Reducing the amount of instantiated code also helps. With this I was able to get the time to < 1 s on my machine from 3.5 s before with clang++-14:
#include <geometry_msgs/msg/pose_array.hpp>
#include <geometry_msgs/msg/quaternion_stamped.hpp>
#include <geometry_msgs/msg/twist.hpp>
#define RCLCPP__NODE_IMPL_HPP_
#include <rclcpp/node.hpp>
#include <rclcpp/create_subscription.hpp>
void test()
{
rclcpp::Node node("test");
node.create_subscription<geometry_msgs::msg::Twist>("test1", rclcpp::QoS(1), std::function([](geometry_msgs::msg::Twist::ConstSharedPtr) {}));
node.create_subscription<geometry_msgs::msg::PoseArray>("test2", rclcpp::QoS(1), std::function([](geometry_msgs::msg::PoseArray::ConstSharedPtr) {}));
node.create_subscription<geometry_msgs::msg::QuaternionStamped>("test3", rclcpp::QoS(1), std::function([](geometry_msgs::msg::QuaternionStamped::ConstSharedPtr) {}));
}
This is something you could already do today.
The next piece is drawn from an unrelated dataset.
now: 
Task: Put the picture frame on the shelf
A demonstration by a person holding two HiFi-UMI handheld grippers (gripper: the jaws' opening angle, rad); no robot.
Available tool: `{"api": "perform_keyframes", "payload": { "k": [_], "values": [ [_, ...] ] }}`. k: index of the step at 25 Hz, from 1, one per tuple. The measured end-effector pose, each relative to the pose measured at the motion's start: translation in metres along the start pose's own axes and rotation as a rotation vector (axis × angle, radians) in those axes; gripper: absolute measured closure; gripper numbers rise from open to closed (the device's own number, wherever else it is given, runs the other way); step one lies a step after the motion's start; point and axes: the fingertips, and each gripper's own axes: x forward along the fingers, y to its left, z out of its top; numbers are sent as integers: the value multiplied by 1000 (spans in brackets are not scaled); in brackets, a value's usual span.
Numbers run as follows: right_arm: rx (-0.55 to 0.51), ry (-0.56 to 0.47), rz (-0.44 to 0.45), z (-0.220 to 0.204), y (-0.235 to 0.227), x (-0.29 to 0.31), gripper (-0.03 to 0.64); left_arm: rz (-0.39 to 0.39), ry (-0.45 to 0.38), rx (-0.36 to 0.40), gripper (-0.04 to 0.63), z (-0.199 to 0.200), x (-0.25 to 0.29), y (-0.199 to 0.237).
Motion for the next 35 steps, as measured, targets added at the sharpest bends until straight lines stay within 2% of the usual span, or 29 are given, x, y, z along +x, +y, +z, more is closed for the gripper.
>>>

It'd break of course if you need something that is only in node_impl.hpp and cannot simply pulled in via a separate header (such as create_subscription.hpp).
We have noticed build time bloats with humble compared to galactic. Take minimal_subscriber/lambda.cpp from ros2/examples for example, it compiles 67% slower in humble (5.2s v.s. 3.1s).
Clang Build Analyzer shows that rclcpp::Node::create_subscription<$> takes 80% more time to instantiate (671ms v.s. 1206ms). rclcpp.hpp also takes twice as much time to include (975ms v.s. 2034ms).
For this particular example, one possible source of increasing build time might be the new Type Adaptation feature in humble. However, we have also seen considerably slower build time across the board in our project.
Complete reports: galactic-build-analysis-subscriber_lambda.txt humble-build-analysis-subscriber_lambda.txt
This issue has been mentioned on ROS Discourse. There might be relevant details there:
https://discourse.ros.org/t/compilation-bloat-issue/30345/1
This issue has been mentioned on ROS Discourse. There might be relevant details there:
https://discourse.ros.org/t/compilation-bloat-issue/30345/5
I managed to greatly reduce create_subscription's build time by using rclcpp::GenericSubscription instead then rclcpp::Serialization<MessageT>::deserialize_message in a callback. This is convenient if you simply want to prototype rapidly while reaching ROS 1 compilation speed without breaking your node to ROS 2/non-ROS 2 parts as was suggested by @ahans and you don't have dozens of subscriptions.
I assume this can be templatized for normal subscribers too by implementing an option for rclcpp::SubscriptionOptions() (something like .use_generic_for_faster_compilation = true; ) that switches to generic subscription behind the scene but I haven't tried it myself.